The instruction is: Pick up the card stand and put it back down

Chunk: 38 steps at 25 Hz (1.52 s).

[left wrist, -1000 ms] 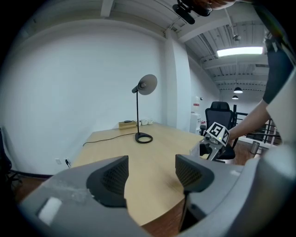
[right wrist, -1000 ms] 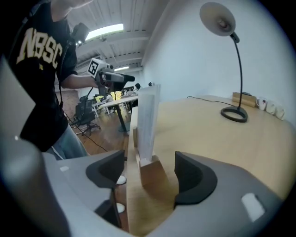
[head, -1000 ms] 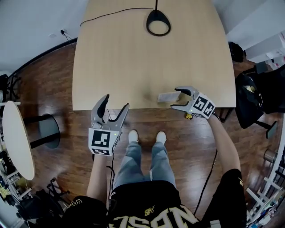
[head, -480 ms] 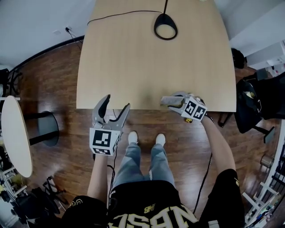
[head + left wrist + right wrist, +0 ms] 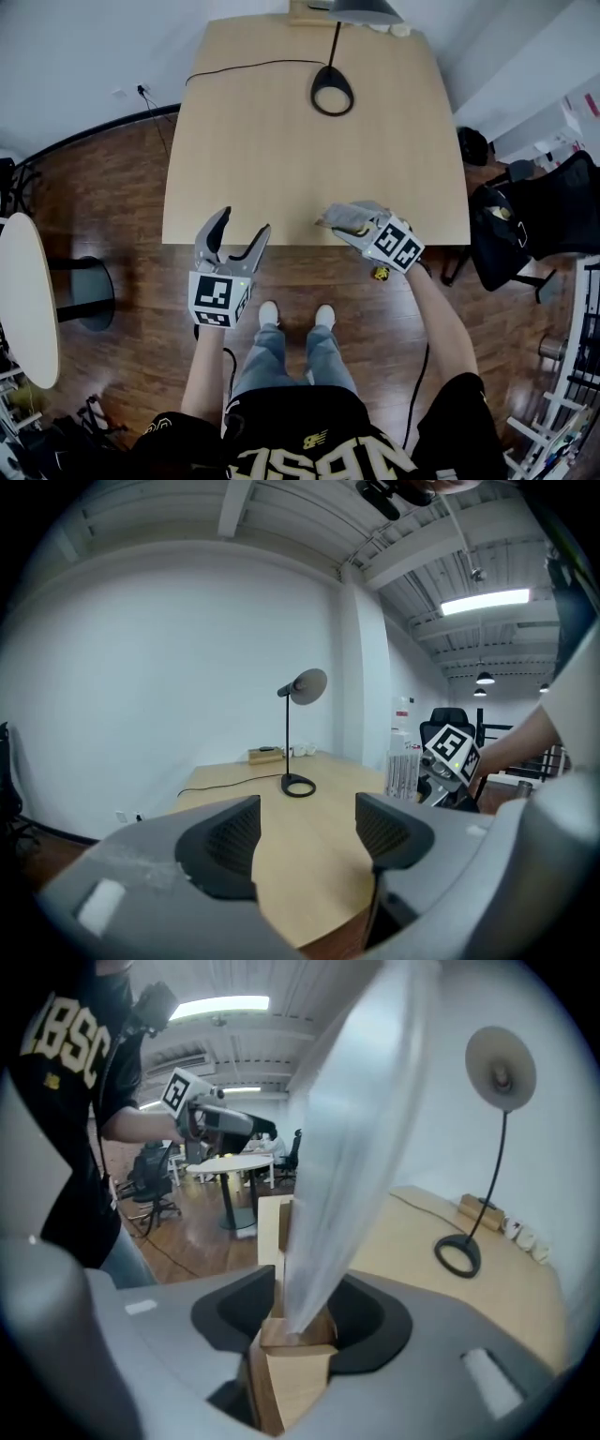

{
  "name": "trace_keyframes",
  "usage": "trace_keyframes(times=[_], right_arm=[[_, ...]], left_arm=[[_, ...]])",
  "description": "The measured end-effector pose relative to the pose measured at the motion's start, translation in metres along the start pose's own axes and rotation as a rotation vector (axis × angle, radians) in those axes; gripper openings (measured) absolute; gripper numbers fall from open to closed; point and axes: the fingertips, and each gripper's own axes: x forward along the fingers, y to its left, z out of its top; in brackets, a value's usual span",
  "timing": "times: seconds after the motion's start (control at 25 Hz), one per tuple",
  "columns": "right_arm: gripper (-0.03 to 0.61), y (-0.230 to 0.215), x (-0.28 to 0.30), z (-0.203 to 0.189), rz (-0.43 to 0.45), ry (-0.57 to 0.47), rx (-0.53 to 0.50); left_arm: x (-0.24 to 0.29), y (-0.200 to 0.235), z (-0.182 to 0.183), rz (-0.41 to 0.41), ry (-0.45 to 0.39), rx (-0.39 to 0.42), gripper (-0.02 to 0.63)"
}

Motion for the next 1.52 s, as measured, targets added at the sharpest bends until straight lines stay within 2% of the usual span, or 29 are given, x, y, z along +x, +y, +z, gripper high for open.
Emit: trace_keyframes(times=[0.16,0.28,0.4,0.56,0.72,0.8,0.88,1.04,1.2,1.28,1.52], right_arm=[[0.186,-0.009,-0.043,0.068,-0.138,-0.117,0.097],[0.186,-0.004,-0.079,0.117,-0.201,-0.191,0.116],[0.186,-0.006,-0.114,0.151,-0.33,-0.217,0.134],[0.186,-0.008,-0.145,0.165,-0.53,-0.213,0.229],[0.186,0.006,-0.173,0.17,-0.617,-0.304,0.384],[0.186,0.013,-0.186,0.172,-0.665,-0.329,0.413],[0.186,0.023,-0.194,0.177,-0.71,-0.327,0.398],[0.186,0.034,-0.198,0.185,-0.762,-0.348,0.376],[0.186,0.042,-0.197,0.192,-0.761,-0.369,0.366],[0.186,0.046,-0.197,0.195,-0.756,-0.37,0.352],[0.186,0.05,-0.2,0.189,-0.754,-0.358,0.353]], left_arm=[[-0.014,-0.004,0.041,-0.005,-0.078,0.02,0.336],[-0.029,-0.008,0.077,0.002,-0.145,0.041,0.337],[-0.043,-0.004,0.109,0.044,-0.209,0.049,0.337],[-0.064,0.006,0.137,0.139,-0.276,0.027,0.336],[-0.087,0.006,0.155,0.219,-0.323,0.036,0.336],[-0.096,0.003,0.162,0.25,-0.341,0.05,0.336],[-0.104,0.002,0.164,0.285,-0.345,0.059,0.336],[-0.111,-0.004,0.168,0.305,-0.373,0.056,0.324],[-0.114,-0.008,0.166,0.279,-0.377,0.039,0.321],[-0.116,-0.01,0.164,0.269,-0.376,0.039,0.289],[-0.12,-0.011,0.167,0.263,-0.402,0.044,0.299]])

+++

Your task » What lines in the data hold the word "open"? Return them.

Task answer »
  "description": "The measured end-effector pose relative to the pose measured at the motion's start, translation in metres along the start pose's own axes and rotation as a rotation vector (axis × angle, radians) in those axes; gripper openings (measured) absolute; gripper numbers fall from open to closed; point and axes: the fingertips, and each gripper's own axes: x forward along the fingers, y to its left, z out of its top; in brackets, a value's usual span",
Motion for the next 1.52 s, as measured, targets added at the sharpest bends until straight lines stay within 2% of the usual span, or 29 are given, x, y, z along +x, +y, +z, gripper high for open.

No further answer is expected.